> [Work to be completed] Extract all of the data and reproduce it precisely.

> [Source data]
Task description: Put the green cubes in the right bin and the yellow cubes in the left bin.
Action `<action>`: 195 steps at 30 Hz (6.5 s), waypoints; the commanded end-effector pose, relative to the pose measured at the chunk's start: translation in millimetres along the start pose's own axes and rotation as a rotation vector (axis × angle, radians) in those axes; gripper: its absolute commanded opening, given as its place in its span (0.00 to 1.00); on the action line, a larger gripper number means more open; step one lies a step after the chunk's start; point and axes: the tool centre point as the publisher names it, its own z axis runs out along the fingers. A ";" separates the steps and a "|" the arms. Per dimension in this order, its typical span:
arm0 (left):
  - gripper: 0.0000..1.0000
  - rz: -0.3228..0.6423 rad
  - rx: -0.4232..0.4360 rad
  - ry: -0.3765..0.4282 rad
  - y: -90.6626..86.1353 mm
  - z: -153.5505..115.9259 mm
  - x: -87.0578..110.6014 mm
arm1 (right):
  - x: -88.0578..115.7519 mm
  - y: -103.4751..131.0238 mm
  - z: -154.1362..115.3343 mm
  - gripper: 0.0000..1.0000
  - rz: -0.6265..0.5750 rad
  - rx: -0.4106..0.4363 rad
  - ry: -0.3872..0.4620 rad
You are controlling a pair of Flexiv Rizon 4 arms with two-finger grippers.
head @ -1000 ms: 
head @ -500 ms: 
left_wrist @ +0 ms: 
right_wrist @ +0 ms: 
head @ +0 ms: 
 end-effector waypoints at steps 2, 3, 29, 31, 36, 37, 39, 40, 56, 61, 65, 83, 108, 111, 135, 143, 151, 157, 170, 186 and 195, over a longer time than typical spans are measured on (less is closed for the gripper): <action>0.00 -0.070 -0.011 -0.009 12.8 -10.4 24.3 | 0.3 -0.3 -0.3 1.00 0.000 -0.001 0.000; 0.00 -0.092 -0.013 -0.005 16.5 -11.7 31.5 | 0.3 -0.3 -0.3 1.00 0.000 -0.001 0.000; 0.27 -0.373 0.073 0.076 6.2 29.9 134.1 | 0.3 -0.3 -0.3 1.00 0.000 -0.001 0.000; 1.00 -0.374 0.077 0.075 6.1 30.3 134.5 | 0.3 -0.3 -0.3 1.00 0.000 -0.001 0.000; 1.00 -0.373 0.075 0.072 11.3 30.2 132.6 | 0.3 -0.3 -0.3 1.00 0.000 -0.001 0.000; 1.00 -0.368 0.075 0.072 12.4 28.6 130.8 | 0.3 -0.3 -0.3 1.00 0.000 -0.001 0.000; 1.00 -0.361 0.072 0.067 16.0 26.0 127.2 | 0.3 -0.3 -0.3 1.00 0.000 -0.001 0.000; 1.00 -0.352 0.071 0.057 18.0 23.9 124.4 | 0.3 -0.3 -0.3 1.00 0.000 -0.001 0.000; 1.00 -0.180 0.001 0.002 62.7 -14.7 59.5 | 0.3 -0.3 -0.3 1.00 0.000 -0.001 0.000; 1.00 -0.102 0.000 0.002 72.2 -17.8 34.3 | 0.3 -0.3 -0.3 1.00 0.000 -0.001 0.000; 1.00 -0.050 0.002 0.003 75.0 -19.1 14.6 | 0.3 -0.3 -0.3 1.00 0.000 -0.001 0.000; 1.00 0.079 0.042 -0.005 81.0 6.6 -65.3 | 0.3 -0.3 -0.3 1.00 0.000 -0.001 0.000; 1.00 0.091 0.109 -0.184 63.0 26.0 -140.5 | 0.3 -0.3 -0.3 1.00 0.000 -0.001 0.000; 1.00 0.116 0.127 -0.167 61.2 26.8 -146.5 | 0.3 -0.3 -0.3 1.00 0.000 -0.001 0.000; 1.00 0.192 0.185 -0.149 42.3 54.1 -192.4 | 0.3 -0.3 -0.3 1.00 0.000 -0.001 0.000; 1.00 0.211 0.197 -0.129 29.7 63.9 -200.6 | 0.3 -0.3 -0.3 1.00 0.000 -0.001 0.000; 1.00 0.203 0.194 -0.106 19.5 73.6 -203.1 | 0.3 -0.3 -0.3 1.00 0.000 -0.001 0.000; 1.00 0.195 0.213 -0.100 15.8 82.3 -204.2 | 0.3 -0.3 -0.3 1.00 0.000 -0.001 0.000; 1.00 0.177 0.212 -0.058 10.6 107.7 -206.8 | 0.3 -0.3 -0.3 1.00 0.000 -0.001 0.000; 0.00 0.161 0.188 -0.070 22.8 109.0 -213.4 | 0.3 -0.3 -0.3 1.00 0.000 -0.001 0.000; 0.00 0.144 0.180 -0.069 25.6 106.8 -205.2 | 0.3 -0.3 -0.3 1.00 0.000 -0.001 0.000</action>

> [Answer below]
Task description: Put the green cubes in the right bin and the yellow cubes in the left bin.
Action `<action>`: 195 steps at 30 Hz (6.5 s), waypoints; the commanded end-effector pose, relative to the pose measured at the chunk's start: translation in millimetres along the start pose's own axes and rotation as a rotation vector (axis × angle, radians) in those axes; gripper: its absolute commanded opening, given as its place in its span (0.00 to 1.00); on the action line, a larger gripper number means more open; step one lies a step after the chunk's start; point and axes: the tool centre point as the publisher names it, its own z axis runs out along the fingers. A ";" separates the steps and a "|" the arms. Per dimension in this order, its typical span:
arm0 (left):
  - gripper: 0.0000..1.0000
  - rz: -0.3228..0.6423 rad
  - rx: -0.4232..0.4360 rad
  - ry: -0.3765..0.4282 rad
  - y: -90.6626..86.1353 mm
  - z: -153.5505..115.9259 mm
  - x: -87.0578..110.6014 mm
arm1 (right):
  - x: -88.0578..115.7519 mm
  - y: -103.4751..131.0238 mm
  - z: -154.1362..115.3343 mm
  - gripper: 0.0000..1.0000
  - rz: -0.6265..0.5750 rad
  - rx: -0.4106..0.4363 rad
  - ry: -0.3872..0.4620 rad
You are controlling a pair of Flexiv Rizon 4 arms with two-finger grippers.
head @ -1000 ms: 
head @ -500 ms: 
left_wrist @ +0 ms: 
right_wrist @ +0 ms: 
head @ +0 ms: 
 end-effector waypoints at steps 2, 3, 29, 31, 36, 37, 39, 40, 56, 61, 65, 83, 108, 111, 135, 143, 151, 157, 170, 186 and 195, over a longer time than typical spans are measured on (less is closed for the gripper): <action>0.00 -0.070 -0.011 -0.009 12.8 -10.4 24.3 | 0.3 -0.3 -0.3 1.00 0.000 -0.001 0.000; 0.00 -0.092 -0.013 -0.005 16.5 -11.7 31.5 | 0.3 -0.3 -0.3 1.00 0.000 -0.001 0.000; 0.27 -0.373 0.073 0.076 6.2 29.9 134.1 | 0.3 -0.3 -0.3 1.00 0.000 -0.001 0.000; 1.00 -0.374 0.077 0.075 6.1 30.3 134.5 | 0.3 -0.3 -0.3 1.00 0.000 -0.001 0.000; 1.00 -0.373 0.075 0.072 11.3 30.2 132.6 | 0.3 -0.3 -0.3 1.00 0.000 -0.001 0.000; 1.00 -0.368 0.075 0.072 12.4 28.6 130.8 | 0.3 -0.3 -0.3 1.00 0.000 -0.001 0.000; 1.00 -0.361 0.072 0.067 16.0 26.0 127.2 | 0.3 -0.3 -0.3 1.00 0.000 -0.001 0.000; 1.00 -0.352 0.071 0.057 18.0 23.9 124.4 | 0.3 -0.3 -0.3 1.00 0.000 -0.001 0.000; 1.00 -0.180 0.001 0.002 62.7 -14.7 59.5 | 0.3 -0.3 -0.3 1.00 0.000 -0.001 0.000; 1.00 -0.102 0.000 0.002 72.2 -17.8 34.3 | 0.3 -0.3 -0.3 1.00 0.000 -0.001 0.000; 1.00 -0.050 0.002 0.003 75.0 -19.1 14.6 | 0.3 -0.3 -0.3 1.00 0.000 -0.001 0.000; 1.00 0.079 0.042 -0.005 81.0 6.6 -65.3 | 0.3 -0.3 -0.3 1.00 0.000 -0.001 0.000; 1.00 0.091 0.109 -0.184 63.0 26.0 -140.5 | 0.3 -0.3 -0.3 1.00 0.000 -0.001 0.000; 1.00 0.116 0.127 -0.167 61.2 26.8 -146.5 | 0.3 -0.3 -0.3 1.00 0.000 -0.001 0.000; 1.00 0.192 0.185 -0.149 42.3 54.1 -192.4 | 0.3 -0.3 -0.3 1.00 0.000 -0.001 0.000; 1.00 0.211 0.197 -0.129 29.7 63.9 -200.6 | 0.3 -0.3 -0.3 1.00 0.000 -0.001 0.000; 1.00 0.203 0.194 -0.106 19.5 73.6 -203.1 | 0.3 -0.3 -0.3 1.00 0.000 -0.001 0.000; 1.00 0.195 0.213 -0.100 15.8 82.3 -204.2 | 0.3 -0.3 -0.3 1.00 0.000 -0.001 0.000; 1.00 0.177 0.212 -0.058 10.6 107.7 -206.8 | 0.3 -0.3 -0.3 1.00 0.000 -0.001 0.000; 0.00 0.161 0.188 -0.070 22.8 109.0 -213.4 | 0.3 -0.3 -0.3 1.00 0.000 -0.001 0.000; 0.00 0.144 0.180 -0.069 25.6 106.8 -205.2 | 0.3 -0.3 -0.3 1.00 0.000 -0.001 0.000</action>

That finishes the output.